Doctors are being paid to compile lists of obese patients and then do nothing with them, a GP has claimed.

Dr David Haslam said the current system for paying doctors to track obesity was not working and did nothing to cut down the number of fat people.

GPs receive “bonus” payments under the Quality and Outcomes Framework (QOF) for work in several areas of disease, including diabetes, heart disease, asthma and obesity.

Yet Dr Haslam, chair of the National Obesity Forum, told the Tackling Obesity 2010 conference in central London: “With obesity in the QOF I’m incentivised to identify fat people and make a list of them, and with the list do absolutely nothing, but when they come back a year later weigh them to make sure they are still fat enough that I continue to get paid.”

A Department of Health spokesman said: “We recognise the importance of encouraging and supporting GPs to not only identify overweight adults but also support them with an appropriate intervention and ongoing management.”

Dr Richard Vautrey, deputy chairman of the British Medical Association’s GPs Committee, said: “Making lists of obese patients is something the Government wanted GPs to do, despite us saying there wasn’t the evidence to prove it made a difference to levels of obesity.

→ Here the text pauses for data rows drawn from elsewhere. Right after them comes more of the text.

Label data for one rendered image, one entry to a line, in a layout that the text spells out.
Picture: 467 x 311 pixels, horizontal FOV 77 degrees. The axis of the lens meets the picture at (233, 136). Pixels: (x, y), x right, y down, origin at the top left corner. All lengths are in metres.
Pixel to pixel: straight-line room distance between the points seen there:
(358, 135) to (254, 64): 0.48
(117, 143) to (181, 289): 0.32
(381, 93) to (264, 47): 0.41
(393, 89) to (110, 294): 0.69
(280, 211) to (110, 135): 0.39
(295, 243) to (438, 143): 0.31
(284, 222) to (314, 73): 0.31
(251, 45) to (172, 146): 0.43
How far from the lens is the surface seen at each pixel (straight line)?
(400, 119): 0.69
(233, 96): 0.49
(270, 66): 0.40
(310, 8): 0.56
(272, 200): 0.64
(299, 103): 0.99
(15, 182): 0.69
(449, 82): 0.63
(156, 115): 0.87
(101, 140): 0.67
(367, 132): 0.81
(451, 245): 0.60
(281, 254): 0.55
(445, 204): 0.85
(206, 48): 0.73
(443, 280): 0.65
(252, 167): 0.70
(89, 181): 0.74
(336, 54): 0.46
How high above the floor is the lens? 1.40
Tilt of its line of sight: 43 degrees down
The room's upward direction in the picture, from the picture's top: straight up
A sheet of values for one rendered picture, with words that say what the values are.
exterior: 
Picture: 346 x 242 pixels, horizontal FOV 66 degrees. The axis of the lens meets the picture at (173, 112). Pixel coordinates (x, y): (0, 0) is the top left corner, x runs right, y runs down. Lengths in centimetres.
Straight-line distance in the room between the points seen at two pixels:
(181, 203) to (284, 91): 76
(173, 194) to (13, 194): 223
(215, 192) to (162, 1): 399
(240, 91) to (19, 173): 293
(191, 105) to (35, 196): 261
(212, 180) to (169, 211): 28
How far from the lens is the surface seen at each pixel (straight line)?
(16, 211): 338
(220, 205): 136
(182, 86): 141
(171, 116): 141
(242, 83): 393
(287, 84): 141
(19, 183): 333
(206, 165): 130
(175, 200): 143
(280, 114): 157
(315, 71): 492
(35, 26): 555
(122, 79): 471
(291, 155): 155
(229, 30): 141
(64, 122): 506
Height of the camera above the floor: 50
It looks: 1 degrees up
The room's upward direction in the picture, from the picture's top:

“GPs’ main concern is their patients’ wellbeing and therefore screening obese patients for diabetes is done as a matter of routine: it doesn’t need to be part of an incentive scheme because it’s good medical practice.”


Readers' comments (4)

  • And yet again Doctors get paid good bonuses for doing extra work outside their remit on top of their already decent salaries.

    When the hell are our so called unions going to get off their arses and get a simialar deal for Nurses?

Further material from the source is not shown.